* [Aim of the exercise]: Your answer is the lines below, exactly, from the one that contains "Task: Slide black" through the one that contains "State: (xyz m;", both included.

+++++

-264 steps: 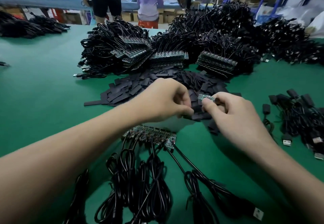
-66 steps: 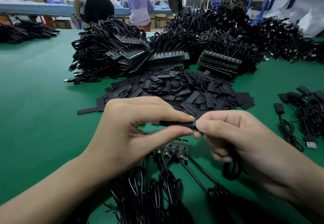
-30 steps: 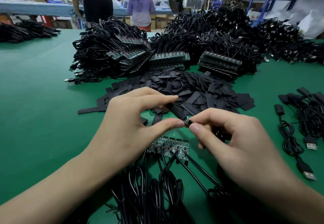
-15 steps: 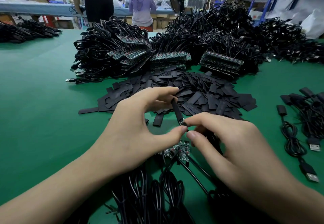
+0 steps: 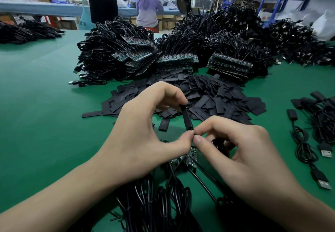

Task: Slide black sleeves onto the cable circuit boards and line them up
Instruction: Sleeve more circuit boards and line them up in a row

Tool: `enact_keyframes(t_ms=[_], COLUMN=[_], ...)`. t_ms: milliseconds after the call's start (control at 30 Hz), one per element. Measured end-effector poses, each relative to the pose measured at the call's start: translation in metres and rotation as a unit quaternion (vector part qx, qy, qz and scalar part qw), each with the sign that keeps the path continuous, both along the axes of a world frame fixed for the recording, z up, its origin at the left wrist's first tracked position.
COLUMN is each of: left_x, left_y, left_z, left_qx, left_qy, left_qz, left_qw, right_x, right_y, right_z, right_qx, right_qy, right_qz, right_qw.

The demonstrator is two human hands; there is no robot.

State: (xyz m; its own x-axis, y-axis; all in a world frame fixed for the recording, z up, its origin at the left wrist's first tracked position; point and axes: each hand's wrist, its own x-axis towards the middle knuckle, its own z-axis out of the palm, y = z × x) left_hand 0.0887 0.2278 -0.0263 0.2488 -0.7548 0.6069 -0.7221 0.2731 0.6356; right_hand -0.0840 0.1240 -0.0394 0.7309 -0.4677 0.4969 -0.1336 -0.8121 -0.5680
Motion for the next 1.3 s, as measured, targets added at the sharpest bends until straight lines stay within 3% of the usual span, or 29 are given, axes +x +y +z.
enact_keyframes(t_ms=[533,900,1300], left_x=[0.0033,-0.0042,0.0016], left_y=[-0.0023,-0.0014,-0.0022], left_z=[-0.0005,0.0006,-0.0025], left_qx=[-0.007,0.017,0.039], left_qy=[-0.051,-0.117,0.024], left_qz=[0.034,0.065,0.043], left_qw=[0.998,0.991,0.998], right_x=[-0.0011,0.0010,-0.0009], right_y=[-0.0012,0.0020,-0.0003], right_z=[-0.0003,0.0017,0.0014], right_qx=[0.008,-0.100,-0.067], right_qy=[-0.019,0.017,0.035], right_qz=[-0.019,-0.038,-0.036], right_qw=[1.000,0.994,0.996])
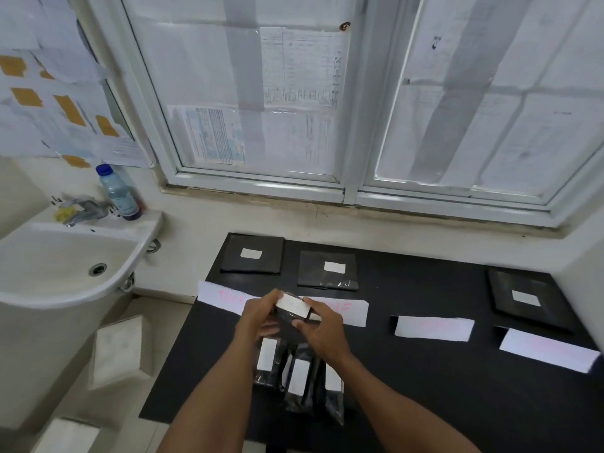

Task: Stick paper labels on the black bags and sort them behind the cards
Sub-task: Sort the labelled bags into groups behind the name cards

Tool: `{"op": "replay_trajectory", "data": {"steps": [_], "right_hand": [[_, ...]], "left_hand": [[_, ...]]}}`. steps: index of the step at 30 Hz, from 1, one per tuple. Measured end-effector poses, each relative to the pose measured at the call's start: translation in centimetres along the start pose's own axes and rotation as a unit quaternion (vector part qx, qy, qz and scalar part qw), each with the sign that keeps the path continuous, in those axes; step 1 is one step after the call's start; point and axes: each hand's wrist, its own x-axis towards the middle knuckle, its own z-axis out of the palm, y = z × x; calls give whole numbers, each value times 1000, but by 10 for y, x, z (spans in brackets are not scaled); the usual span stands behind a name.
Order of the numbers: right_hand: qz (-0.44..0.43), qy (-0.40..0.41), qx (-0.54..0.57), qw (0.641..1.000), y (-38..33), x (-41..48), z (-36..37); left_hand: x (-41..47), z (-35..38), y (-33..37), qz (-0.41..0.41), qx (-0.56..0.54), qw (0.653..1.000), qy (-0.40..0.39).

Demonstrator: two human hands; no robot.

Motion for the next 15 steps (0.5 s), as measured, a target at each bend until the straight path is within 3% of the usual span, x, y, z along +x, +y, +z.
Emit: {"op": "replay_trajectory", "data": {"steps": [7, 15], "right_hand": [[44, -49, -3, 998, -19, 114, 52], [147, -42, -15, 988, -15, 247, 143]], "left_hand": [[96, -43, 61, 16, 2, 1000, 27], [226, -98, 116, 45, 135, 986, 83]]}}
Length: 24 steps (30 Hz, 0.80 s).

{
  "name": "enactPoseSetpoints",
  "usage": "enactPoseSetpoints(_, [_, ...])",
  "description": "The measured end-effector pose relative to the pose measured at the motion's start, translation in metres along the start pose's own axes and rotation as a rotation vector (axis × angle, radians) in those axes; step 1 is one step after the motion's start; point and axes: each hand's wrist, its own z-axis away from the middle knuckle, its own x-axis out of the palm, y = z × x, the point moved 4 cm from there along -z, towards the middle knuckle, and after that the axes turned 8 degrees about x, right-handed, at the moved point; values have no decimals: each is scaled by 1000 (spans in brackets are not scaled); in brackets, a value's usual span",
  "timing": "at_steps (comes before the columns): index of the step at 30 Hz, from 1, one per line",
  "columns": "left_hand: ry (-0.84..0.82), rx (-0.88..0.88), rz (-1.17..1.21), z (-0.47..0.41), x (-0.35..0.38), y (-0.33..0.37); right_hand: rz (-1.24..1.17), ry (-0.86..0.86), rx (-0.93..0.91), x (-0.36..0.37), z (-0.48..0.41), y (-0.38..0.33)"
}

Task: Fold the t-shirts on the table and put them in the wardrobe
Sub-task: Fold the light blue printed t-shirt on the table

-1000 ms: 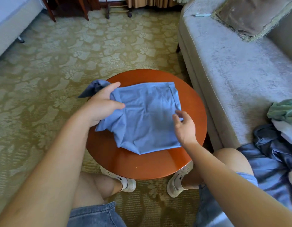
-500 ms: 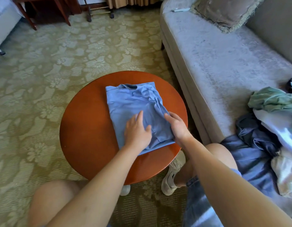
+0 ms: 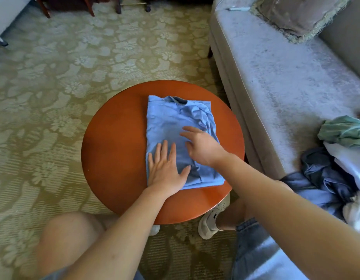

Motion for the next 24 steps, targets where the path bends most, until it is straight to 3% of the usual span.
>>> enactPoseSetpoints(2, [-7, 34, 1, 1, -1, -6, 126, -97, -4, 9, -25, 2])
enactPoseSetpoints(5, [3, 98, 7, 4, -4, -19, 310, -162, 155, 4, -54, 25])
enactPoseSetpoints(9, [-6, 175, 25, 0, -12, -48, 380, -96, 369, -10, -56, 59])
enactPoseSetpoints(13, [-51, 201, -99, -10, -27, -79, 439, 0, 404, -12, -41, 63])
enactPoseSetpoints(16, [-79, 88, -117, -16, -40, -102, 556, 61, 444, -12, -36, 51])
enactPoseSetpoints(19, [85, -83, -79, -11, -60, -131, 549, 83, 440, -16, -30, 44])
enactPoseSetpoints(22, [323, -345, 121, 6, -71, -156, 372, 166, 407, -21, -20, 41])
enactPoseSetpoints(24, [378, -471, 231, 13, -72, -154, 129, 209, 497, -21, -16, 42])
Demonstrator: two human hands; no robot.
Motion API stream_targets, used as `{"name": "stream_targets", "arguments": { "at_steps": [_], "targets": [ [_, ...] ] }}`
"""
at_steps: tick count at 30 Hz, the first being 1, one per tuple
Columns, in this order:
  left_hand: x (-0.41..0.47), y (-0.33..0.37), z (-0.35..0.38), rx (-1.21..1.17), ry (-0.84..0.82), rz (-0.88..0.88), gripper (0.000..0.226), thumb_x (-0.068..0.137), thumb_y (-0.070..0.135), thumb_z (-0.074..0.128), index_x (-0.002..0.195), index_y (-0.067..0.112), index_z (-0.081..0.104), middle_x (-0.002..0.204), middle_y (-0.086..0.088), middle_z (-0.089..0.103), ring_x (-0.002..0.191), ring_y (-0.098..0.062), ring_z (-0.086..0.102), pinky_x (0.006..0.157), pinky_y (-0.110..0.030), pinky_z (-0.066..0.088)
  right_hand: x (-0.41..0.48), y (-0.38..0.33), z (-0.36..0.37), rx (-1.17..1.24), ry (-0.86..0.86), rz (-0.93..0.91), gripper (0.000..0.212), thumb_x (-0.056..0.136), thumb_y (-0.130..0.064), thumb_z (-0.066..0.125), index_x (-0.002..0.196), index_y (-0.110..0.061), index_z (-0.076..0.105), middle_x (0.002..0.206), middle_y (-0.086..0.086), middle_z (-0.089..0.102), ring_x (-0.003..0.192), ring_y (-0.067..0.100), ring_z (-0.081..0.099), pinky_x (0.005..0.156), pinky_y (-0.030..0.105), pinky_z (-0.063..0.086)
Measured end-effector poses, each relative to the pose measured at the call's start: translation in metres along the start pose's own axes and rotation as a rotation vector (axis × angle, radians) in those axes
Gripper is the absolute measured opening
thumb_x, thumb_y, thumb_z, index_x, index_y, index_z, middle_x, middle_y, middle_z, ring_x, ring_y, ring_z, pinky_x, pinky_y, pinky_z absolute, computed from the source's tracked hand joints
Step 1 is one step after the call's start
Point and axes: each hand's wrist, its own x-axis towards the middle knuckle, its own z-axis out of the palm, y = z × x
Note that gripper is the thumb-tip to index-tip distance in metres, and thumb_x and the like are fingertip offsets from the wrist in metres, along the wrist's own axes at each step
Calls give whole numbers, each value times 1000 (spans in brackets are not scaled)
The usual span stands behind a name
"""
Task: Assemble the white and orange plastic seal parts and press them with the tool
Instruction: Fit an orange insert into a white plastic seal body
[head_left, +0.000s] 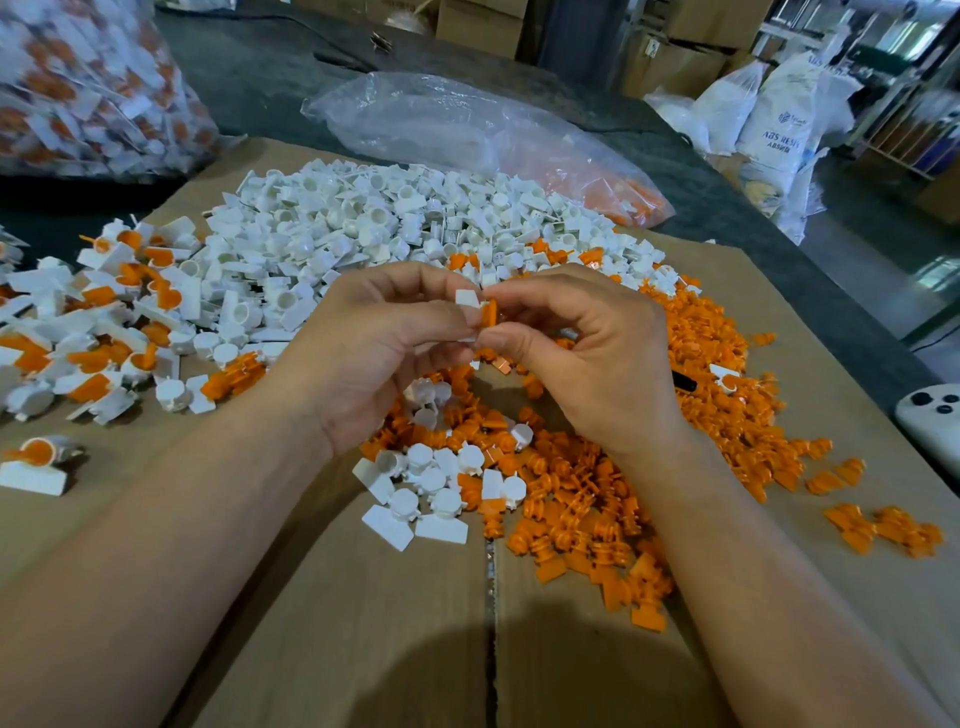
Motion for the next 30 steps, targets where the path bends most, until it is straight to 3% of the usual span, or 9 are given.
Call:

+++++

* [Task answer]:
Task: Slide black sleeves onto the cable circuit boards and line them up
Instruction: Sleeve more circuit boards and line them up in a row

Tool: `enact_keyframes(t_ms=[_], COLUMN=[_], ...)`. t_ms: milliseconds after the call's start (control at 30 Hz), one per element. Measured end-effector poses, each relative to the pose measured at the call's start: translation in metres and rotation as a unit quaternion (vector part qx, qy, qz and scalar part qw), each with the sign that keeps the path continuous, both along the axes of a world frame fixed for the recording, z up, its origin at the left wrist's first tracked position.
COLUMN is each of: left_x, left_y, left_z, left_qx, left_qy, left_qz, left_qw, right_x, right_y, right_z, right_qx, right_qy, right_qz, right_qw.

The demonstrator is two human hands; there is no robot.

State: (xyz m; its own x-axis, y-axis; all in a world frame fixed for the recording, z up, its origin at the left wrist's first tracked position; point and axes: each hand's wrist, its own x-axis towards the middle knuckle, its own z-axis out of the palm, y = z × x) left_hand 0.0887 0.2278 -0.0263 0.2488 -0.7548 0.6069 -0.7221 0.2731 0.6356; right_hand -0.0840 0.1240 -0.0394 0.7309 -0.4677 0.4969 -0.1336 -0.8121 -0.5680

What is written here forms the complete answer.